Originally published on July 25, 2014, at NationofChange.org
Blaming Russia for the deaths of the 298 passengers aboard Malaysian Airlines Flight MH17, including 10 passengers from the UK, the British government has announced a public inquiry into poisoned former Russian spy Alexander Litvinenko. Seeking justice for her husband’s murder, Marina Litvinenko has met resistance from the British government until recent actions in the Ukraine and deteriorating diplomatic relations with Russia.
While investigating the assassination of investigative journalist Anna Politkovskaya, former FSB agent Litvinenko met with three former KGB officers at the Millennium Hotel in London on November 1, 2006. Forensic evidence has revealed Litvinenko’s teacup had been poisoned with the radioactive isotope, polonium-210. Enduring intense agony, Litvinenko entered a hospital and eventually died of heart failure 22 days later.
Before his death, Litvinenko revealed the names of his killers: Andrei Lugovoi and Dmitry Kovtun, the former KGB officers who had tea with him, and Vladimir Putin, the man who had ordered his execution.
In 1988, Litvinenko entered the KGB as a counter-intelligence officer. When the KGB disbanded and later reformed into the FSB, he was assigned to investigating organized crime in Moscow. After uncovering rampant police corruption tied to the Russian mafia and international drug trafficking, Litvinenko suspiciously received orders to assassinate an oligarch named Boris Berezovsky.
Instead of killing their target, Litvinenko and his team warned Berezovsky of the plot against him. After complaining to the Prosecutor-General, Litvinenko and his men received suspensions from the FSB. In 1998, Litvinenko and his fellow officers held a press conference revealing several FSB plots against perceived political opponents.
The FSB fired Litvinenko and arrested him for exceeding his authority. Acquitted in 1999, he was re-arrested again until the charges were dismissed in 2000. Facing a third arrest, Litvinenko secretly fled his homeland and eventually ended up with his wife in London seeking political asylum.

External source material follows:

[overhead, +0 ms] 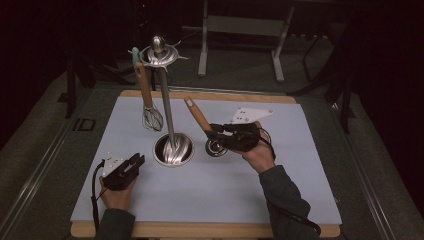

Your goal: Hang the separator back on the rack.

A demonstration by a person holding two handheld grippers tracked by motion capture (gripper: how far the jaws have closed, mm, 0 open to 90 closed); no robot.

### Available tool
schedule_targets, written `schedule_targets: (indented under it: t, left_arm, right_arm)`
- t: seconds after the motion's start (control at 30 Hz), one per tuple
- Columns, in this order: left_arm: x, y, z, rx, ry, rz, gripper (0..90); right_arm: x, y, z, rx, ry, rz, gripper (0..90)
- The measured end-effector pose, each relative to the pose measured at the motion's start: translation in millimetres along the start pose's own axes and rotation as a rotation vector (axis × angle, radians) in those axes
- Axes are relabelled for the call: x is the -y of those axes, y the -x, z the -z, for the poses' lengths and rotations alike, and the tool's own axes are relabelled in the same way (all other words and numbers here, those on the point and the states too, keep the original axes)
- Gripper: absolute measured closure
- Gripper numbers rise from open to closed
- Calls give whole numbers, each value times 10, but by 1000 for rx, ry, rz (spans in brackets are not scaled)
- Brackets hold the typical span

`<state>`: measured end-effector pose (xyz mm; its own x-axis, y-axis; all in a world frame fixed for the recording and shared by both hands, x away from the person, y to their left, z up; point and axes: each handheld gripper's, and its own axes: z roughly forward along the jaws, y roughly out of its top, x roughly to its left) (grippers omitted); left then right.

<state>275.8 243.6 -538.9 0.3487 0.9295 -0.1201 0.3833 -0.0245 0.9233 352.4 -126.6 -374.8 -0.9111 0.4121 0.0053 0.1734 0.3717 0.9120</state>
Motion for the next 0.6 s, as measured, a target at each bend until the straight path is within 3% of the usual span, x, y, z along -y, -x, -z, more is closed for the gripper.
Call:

In 2001, Litvinenko wrote “Blowing Up Russia” and accused the FSB of carrying out the apartment bombings that left 293 dead while blaming Chechen rebels for the attacks. In his book, Litvinenko names the FSB officers responsible for the bombings and details how the bombs were planted to justify a second war with Chechnya. He also wrote that Vladimir Putin was a pedophile who had covered up drug trafficking and rare metal smuggling before his promotion to Director of the FSB.
On October 7, 2006, investigative reporter Anna Politkovskaya was shot to death in her apartment building in Moscow. She had been writing a book exposing Putin’s political corruption and Chechen war crimes committed by the FSB. As a coincidence or a message, October 7 is President Putin’s birthday.
Investigating the murder of his friend, Litvinenko reached out to his old KGB contacts. Meeting with former KGB officers Andrei Lugovoi and Dmitry Kovtun, he voiced concerns that Putin had been responsible for her assassination. They agreed to meet again at the Millennium Hotel on November 1.
At the ill-fated meeting, they introduced Litvinenko to a third former KGB agent, Vyacheslav Sokolenko. Contaminated with polonium-210, Litvinenko’s teacup was used to administer the poison. After falling violently ill, Litvinenko entered a hospital where doctors eventually diagnosed him with radiation sickness.
Polonium-210 is an extremely rare radioactive isotope made in nuclear reactors. 97% of the production of polonium-210 occurs within Russia. Because of its scarceness, doctors do not test for it as a possible poison and is therefore much more difficult to detect.
German investigators found traces of polonium-210 at Kovtun’s former mother-in-law’s house. He slept on her couch before flying to London to meet with Litvinenko. They also found traces of the radioactive isotope in his car.
After detecting no radiation on the bus ticket Litvinenko purchased to arrive at the meeting, British investigators checked the hotel discovering large traces on his teacup.
Kovtun and Lugovoi fled to Russia and received treatment for radiation poisoning. They have denied murdering Litvinenko even though the radiation trail leads directly to them. Russia’s refusal to extradite the murder suspects has strained diplomatic relations with the UK. Instead of facing charges in a Russian court, Lugovoi has received immunity from prosecution by becoming a member of the State Duma.
Walter Litvinenko remembered his son repeating the names of his assassins in the final days before his death: “Andrei Lugovoi and Dmitry Kovtun poisoned me, I trusted them, and they deceived me.”